By running ar rcs…, you are creating the key binary piece that your main program will use.
The final result is the *.a file, which acts as a repository for executable code. When you compile your program (main.c), the linker simply goes to this repository, extracts the code for the functions used from the library, and injects it directly into your final executable.
- ar rcs is not a native command of the C programming language
- ar is an operating system command-line utility (typically Unix, Linux, and similar systems, and included in tool collections such as GNU Binutils), which stands for archiver
- The ar rcs command is an external tool used in the C compile and link process to create static libraries
- The command is used to create a .a file (static file or static library) from one or more .o object files
ar rcs <library_name.a> <file1.o> <file2.o> …

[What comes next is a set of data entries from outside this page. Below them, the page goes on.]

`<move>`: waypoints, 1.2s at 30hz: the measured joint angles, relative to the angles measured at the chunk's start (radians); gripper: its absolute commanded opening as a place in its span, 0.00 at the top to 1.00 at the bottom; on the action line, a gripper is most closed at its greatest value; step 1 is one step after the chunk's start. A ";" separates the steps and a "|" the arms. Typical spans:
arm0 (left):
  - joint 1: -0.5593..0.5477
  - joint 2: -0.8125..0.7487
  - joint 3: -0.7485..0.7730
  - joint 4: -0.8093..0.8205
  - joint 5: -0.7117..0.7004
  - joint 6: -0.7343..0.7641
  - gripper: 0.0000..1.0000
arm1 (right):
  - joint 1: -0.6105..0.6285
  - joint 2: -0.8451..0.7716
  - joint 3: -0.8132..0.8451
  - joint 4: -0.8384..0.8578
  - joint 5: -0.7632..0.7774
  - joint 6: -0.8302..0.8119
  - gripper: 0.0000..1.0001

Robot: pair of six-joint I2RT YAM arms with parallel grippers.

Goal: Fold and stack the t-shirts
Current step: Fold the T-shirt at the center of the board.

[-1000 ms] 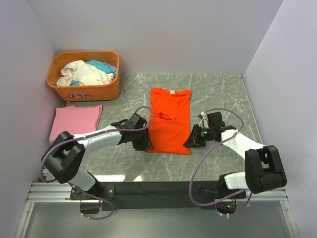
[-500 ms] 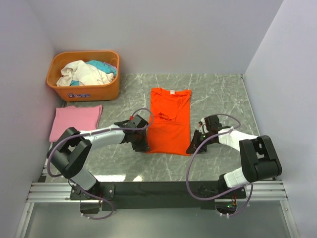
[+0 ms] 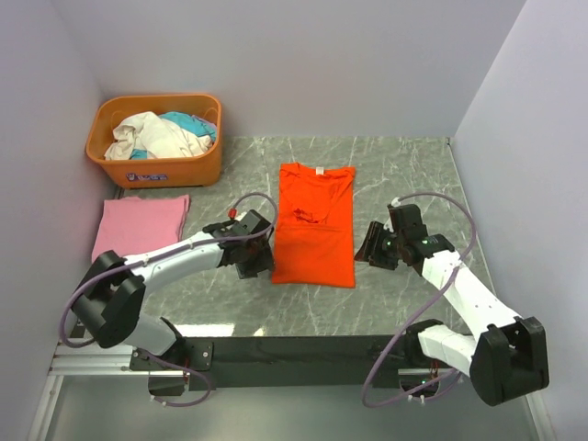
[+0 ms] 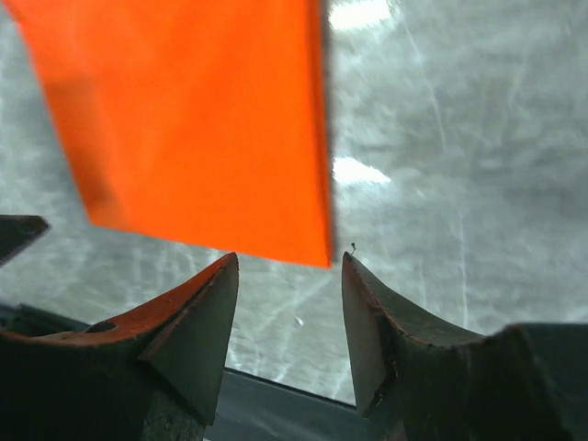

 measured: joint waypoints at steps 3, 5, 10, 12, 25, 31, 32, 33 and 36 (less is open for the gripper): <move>-0.024 0.045 0.031 -0.016 -0.024 -0.011 0.47 | 0.043 -0.004 0.000 -0.042 0.059 0.025 0.44; -0.042 0.084 0.052 -0.021 -0.031 -0.014 0.48 | 0.071 -0.004 0.000 -0.061 0.089 0.045 0.44; -0.074 0.179 0.097 -0.032 -0.039 -0.014 0.45 | 0.135 0.000 -0.002 -0.072 0.131 0.091 0.44; -0.085 0.222 0.111 -0.040 -0.043 -0.014 0.45 | 0.157 0.013 -0.002 -0.072 0.148 0.110 0.44; -0.121 0.304 0.182 -0.073 -0.049 -0.021 0.87 | 0.293 0.248 0.001 -0.068 0.207 0.197 0.44; -0.126 0.303 0.179 -0.058 -0.047 -0.018 0.94 | 0.313 0.317 0.024 -0.068 0.220 0.214 0.44; -0.126 0.303 0.179 -0.058 -0.047 -0.018 0.95 | 0.313 0.321 0.029 -0.068 0.224 0.216 0.44; -0.126 0.303 0.179 -0.057 -0.047 -0.018 0.95 | 0.314 0.322 0.030 -0.068 0.228 0.216 0.44; -0.126 0.303 0.179 -0.057 -0.047 -0.018 0.96 | 0.315 0.322 0.041 -0.074 0.244 0.217 0.47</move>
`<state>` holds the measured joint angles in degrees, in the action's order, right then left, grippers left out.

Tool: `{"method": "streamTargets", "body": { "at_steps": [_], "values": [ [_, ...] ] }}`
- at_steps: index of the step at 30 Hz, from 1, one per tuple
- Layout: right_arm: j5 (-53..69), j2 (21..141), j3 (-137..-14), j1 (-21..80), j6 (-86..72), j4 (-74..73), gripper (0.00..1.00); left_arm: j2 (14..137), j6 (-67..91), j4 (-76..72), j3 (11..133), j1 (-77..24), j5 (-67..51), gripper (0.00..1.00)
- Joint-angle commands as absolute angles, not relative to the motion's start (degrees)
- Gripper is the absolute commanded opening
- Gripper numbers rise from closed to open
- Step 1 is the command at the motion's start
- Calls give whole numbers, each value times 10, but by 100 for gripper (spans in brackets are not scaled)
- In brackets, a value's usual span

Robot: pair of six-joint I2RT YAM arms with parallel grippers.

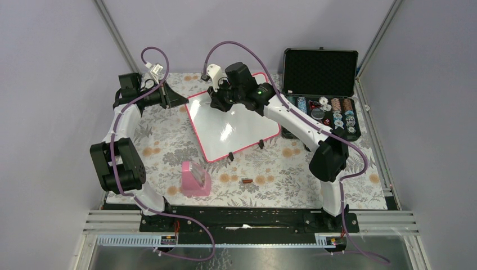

- The analogy of “putting objects (.o) into a box (.a)” is perfect for understanding the concept of a static library
- .o : These contain the compiled code of a source function or module, but cannot yet be executed on their own
- .a : Groups multiple .o files into a single file to simplify the linking process with other programs
- ar rcs: The utility that creates and maintains the .a file
- Remember: ar rcs is not a C utility but an operating system utility.
When you compile a main C program that uses a static library (.a), the linker looks inside that “box” and extracts only the .o files it needs to include in the final executable, making the program complete.
example:
Compile implementations to object (.o) files
gcc -c math_utils.c -o build/math_utils.o
gcc -c string_utils.c -o build/string_utils.o
gcc -c file_io.c -o build/file_io.o
Package all .o files into a single library (.a)
ar rcs build/libutils.a \
build/math_utils.o \
build/string_utils.o \
build/file_io.o
The build/libutils.a file will now contain the compiled code for the three utility functions (math, string, and file)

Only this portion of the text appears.